▶ TASK
Exactly as given, restate each record that follows.

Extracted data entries
○ ○ ○ ○ ○
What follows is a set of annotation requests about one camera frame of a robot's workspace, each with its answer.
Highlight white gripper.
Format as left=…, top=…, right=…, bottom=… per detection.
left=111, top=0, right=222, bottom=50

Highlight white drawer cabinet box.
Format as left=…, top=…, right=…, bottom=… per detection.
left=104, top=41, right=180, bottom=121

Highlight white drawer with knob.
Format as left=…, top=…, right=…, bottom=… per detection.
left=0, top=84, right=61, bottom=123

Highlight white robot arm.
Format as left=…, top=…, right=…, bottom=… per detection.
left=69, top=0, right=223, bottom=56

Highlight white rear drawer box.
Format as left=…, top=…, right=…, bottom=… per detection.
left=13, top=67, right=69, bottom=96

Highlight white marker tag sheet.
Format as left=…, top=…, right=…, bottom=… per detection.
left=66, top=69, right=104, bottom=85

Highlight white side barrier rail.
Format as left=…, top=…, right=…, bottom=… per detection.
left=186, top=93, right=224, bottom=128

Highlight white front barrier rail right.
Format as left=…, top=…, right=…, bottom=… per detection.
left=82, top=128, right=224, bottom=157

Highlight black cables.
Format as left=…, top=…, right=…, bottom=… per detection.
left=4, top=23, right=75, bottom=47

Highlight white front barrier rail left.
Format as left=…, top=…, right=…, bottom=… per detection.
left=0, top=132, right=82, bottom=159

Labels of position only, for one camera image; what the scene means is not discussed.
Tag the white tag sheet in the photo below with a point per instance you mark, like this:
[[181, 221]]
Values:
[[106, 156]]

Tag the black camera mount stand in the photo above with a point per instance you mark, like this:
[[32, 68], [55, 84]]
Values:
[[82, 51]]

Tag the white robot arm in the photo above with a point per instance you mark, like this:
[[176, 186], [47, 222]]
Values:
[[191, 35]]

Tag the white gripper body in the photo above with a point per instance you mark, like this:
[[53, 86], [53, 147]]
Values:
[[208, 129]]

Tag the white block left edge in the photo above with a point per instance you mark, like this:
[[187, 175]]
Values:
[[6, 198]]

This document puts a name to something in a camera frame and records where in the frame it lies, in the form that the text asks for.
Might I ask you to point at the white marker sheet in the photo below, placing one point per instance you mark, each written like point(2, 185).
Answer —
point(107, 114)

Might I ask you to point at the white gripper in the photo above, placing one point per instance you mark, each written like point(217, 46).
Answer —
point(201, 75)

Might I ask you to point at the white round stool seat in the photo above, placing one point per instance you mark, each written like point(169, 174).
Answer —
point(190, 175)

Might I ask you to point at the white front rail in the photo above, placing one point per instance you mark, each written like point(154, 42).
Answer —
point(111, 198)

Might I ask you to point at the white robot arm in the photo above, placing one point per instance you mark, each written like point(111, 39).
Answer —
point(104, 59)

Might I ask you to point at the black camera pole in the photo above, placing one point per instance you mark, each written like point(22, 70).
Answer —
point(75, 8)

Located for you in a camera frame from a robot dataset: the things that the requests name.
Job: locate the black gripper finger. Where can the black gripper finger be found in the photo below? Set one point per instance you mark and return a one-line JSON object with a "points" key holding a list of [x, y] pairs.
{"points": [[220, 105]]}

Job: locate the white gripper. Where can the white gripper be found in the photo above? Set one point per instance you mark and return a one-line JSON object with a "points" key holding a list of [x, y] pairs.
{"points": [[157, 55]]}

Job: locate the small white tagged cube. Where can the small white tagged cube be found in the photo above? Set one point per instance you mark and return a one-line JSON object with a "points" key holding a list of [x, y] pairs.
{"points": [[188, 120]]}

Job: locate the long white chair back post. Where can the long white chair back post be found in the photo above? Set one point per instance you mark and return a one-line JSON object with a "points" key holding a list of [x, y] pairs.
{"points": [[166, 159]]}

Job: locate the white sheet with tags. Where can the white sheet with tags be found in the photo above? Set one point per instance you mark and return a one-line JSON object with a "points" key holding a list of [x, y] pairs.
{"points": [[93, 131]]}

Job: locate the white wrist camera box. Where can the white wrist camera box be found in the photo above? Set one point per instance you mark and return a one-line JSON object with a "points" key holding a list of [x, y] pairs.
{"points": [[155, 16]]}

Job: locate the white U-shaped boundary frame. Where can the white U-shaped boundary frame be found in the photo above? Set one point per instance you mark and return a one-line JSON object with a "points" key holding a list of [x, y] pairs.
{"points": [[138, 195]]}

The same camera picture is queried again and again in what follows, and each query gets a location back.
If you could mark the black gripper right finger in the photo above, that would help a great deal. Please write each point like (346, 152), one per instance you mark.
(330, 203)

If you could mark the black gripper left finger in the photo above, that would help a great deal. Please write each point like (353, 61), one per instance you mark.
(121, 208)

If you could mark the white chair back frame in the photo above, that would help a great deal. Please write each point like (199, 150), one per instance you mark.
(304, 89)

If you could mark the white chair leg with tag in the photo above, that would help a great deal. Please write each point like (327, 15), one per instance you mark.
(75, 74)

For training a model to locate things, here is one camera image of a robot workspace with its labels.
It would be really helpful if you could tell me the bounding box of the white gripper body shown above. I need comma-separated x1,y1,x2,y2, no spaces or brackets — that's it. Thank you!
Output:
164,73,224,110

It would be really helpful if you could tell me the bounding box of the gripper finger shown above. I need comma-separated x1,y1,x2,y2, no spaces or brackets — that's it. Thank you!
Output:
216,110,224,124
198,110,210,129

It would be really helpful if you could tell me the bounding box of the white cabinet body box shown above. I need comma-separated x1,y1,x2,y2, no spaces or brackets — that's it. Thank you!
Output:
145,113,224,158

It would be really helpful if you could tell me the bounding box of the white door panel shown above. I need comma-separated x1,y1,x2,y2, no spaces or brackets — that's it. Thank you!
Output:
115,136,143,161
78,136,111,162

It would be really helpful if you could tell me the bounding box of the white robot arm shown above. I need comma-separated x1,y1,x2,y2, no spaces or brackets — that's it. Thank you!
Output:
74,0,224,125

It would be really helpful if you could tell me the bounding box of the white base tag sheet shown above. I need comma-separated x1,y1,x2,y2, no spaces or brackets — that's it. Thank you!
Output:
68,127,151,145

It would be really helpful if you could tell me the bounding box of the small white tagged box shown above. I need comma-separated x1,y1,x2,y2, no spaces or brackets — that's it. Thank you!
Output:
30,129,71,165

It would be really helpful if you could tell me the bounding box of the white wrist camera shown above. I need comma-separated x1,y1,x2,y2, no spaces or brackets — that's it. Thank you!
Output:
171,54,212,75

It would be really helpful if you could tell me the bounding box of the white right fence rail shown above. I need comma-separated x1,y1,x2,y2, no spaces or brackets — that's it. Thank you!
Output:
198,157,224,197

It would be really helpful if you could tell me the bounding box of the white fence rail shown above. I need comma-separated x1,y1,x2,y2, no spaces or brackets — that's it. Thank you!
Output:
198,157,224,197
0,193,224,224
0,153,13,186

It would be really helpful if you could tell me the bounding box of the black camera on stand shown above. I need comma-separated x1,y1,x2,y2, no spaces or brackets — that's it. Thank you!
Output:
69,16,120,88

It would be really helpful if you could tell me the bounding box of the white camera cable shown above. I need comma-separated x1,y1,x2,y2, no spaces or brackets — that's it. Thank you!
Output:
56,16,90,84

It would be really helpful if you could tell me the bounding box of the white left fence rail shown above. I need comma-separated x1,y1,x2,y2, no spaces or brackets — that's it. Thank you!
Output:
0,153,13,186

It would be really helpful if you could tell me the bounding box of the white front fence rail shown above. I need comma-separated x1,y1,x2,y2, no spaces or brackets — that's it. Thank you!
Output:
○ ○ ○ ○ ○
▶ SOLUTION FOR THIS TASK
What follows is a set of annotation requests about one camera frame of a robot's workspace, each with its answer.
Highlight white gripper.
Format as left=…, top=…, right=…, bottom=… per detection.
left=111, top=0, right=222, bottom=50

Highlight white drawer cabinet box.
Format as left=…, top=…, right=…, bottom=… per detection.
left=104, top=41, right=180, bottom=121

Highlight white drawer with knob.
Format as left=…, top=…, right=…, bottom=… per detection.
left=0, top=84, right=61, bottom=123

Highlight white robot arm.
Format as left=…, top=…, right=…, bottom=… per detection.
left=69, top=0, right=223, bottom=56

Highlight white rear drawer box.
Format as left=…, top=…, right=…, bottom=… per detection.
left=13, top=67, right=69, bottom=96

Highlight white marker tag sheet.
Format as left=…, top=…, right=…, bottom=… per detection.
left=66, top=69, right=104, bottom=85

Highlight white side barrier rail.
Format as left=…, top=…, right=…, bottom=… per detection.
left=186, top=93, right=224, bottom=128

Highlight white front barrier rail right.
Format as left=…, top=…, right=…, bottom=… per detection.
left=82, top=128, right=224, bottom=157

Highlight black cables.
Format as left=…, top=…, right=…, bottom=… per detection.
left=4, top=23, right=75, bottom=47

Highlight white front barrier rail left.
Format as left=…, top=…, right=…, bottom=… per detection.
left=0, top=132, right=82, bottom=159

Labels of position only, for one camera image; what the scene means is not discussed.
Tag the white tag sheet in the photo below with a point per instance you mark, like this:
[[181, 221]]
Values:
[[106, 156]]

Tag the black camera mount stand in the photo above with a point per instance you mark, like this:
[[32, 68], [55, 84]]
Values:
[[82, 51]]

Tag the white robot arm in the photo above with a point per instance you mark, like this:
[[176, 186], [47, 222]]
Values:
[[191, 35]]

Tag the white gripper body in the photo above with a point per instance you mark, like this:
[[53, 86], [53, 147]]
Values:
[[208, 129]]

Tag the white block left edge in the photo above with a point per instance you mark, like this:
[[187, 175]]
Values:
[[6, 198]]

This document puts a name to something in a camera frame and records where in the frame it lies, in the form that the text asks for.
Might I ask you to point at the white marker sheet in the photo below, placing one point per instance you mark, each written like point(2, 185).
Answer —
point(107, 114)

Might I ask you to point at the white gripper in the photo above, placing one point per instance you mark, each written like point(217, 46).
Answer —
point(201, 75)

Might I ask you to point at the white round stool seat in the photo above, placing one point per instance you mark, each written like point(169, 174).
Answer —
point(190, 175)

Might I ask you to point at the white front rail in the photo above, placing one point per instance you mark, each written like point(154, 42).
Answer —
point(111, 198)

Might I ask you to point at the white robot arm in the photo above, placing one point per instance you mark, each written like point(111, 39).
Answer —
point(104, 59)

Might I ask you to point at the black camera pole in the photo above, placing one point per instance you mark, each written like point(22, 70).
Answer —
point(75, 8)

Located for you in a camera frame from a robot dataset: the things that the requests name.
Job: locate the black gripper finger. Where can the black gripper finger be found in the photo below? Set one point per instance you mark and return a one-line JSON object with a "points" key holding a list of [x, y] pairs.
{"points": [[220, 105]]}

Job: locate the white gripper. Where can the white gripper be found in the photo above? Set one point per instance you mark and return a one-line JSON object with a "points" key holding a list of [x, y] pairs.
{"points": [[157, 55]]}

Job: locate the small white tagged cube. Where can the small white tagged cube be found in the photo above? Set one point per instance you mark and return a one-line JSON object with a "points" key holding a list of [x, y] pairs.
{"points": [[188, 120]]}

Job: locate the long white chair back post. Where can the long white chair back post be found in the photo above? Set one point per instance you mark and return a one-line JSON object with a "points" key holding a list of [x, y] pairs.
{"points": [[166, 159]]}

Job: locate the white sheet with tags. Where can the white sheet with tags be found in the photo above? Set one point per instance you mark and return a one-line JSON object with a "points" key holding a list of [x, y] pairs.
{"points": [[93, 131]]}

Job: locate the white wrist camera box. Where can the white wrist camera box be found in the photo above? Set one point per instance you mark and return a one-line JSON object with a "points" key holding a list of [x, y] pairs.
{"points": [[155, 16]]}

Job: locate the white U-shaped boundary frame. Where can the white U-shaped boundary frame be found in the photo above? Set one point per instance you mark and return a one-line JSON object with a "points" key holding a list of [x, y] pairs.
{"points": [[138, 195]]}

The same camera picture is queried again and again in what follows, and each query gets a location back.
If you could mark the black gripper right finger in the photo above, that would help a great deal. Please write each point like (346, 152), one per instance you mark.
(330, 203)

If you could mark the black gripper left finger in the photo above, that would help a great deal. Please write each point like (353, 61), one per instance you mark.
(121, 208)

If you could mark the white chair back frame in the photo above, that would help a great deal. Please write each point like (199, 150), one per instance you mark.
(304, 89)

If you could mark the white chair leg with tag in the photo above, that would help a great deal. Please write each point like (327, 15), one per instance you mark.
(75, 74)

For training a model to locate things, here is one camera image of a robot workspace with its labels.
It would be really helpful if you could tell me the bounding box of the white gripper body shown above. I need comma-separated x1,y1,x2,y2, no spaces or brackets — that's it. Thank you!
Output:
164,73,224,110

It would be really helpful if you could tell me the bounding box of the gripper finger shown above. I need comma-separated x1,y1,x2,y2, no spaces or brackets — that's it. Thank you!
Output:
216,110,224,124
198,110,210,129

It would be really helpful if you could tell me the bounding box of the white cabinet body box shown above. I need comma-separated x1,y1,x2,y2, no spaces or brackets — that's it. Thank you!
Output:
145,113,224,158

It would be really helpful if you could tell me the bounding box of the white door panel shown above. I need comma-separated x1,y1,x2,y2, no spaces or brackets — that's it. Thank you!
Output:
115,136,143,161
78,136,111,162

It would be really helpful if you could tell me the bounding box of the white robot arm shown above. I need comma-separated x1,y1,x2,y2, no spaces or brackets — that's it. Thank you!
Output:
74,0,224,125

It would be really helpful if you could tell me the bounding box of the white base tag sheet shown above. I need comma-separated x1,y1,x2,y2, no spaces or brackets — that's it. Thank you!
Output:
68,127,151,145

It would be really helpful if you could tell me the bounding box of the small white tagged box shown above. I need comma-separated x1,y1,x2,y2, no spaces or brackets — that's it. Thank you!
Output:
30,129,71,165

It would be really helpful if you could tell me the bounding box of the white wrist camera shown above. I need comma-separated x1,y1,x2,y2, no spaces or brackets — that's it. Thank you!
Output:
171,54,212,75

It would be really helpful if you could tell me the bounding box of the white right fence rail shown above. I need comma-separated x1,y1,x2,y2, no spaces or brackets — that's it. Thank you!
Output:
198,157,224,197

It would be really helpful if you could tell me the bounding box of the white fence rail shown above. I need comma-separated x1,y1,x2,y2, no spaces or brackets — that's it. Thank you!
Output:
198,157,224,197
0,193,224,224
0,153,13,186

It would be really helpful if you could tell me the bounding box of the black camera on stand shown above. I need comma-separated x1,y1,x2,y2, no spaces or brackets — that's it. Thank you!
Output:
69,16,120,88

It would be really helpful if you could tell me the bounding box of the white camera cable shown above. I need comma-separated x1,y1,x2,y2, no spaces or brackets — that's it. Thank you!
Output:
56,16,90,84

It would be really helpful if you could tell me the bounding box of the white left fence rail shown above. I need comma-separated x1,y1,x2,y2, no spaces or brackets — that's it. Thank you!
Output:
0,153,13,186

It would be really helpful if you could tell me the bounding box of the white front fence rail shown above. I need comma-separated x1,y1,x2,y2, no spaces or brackets — that's it. Thank you!
Output:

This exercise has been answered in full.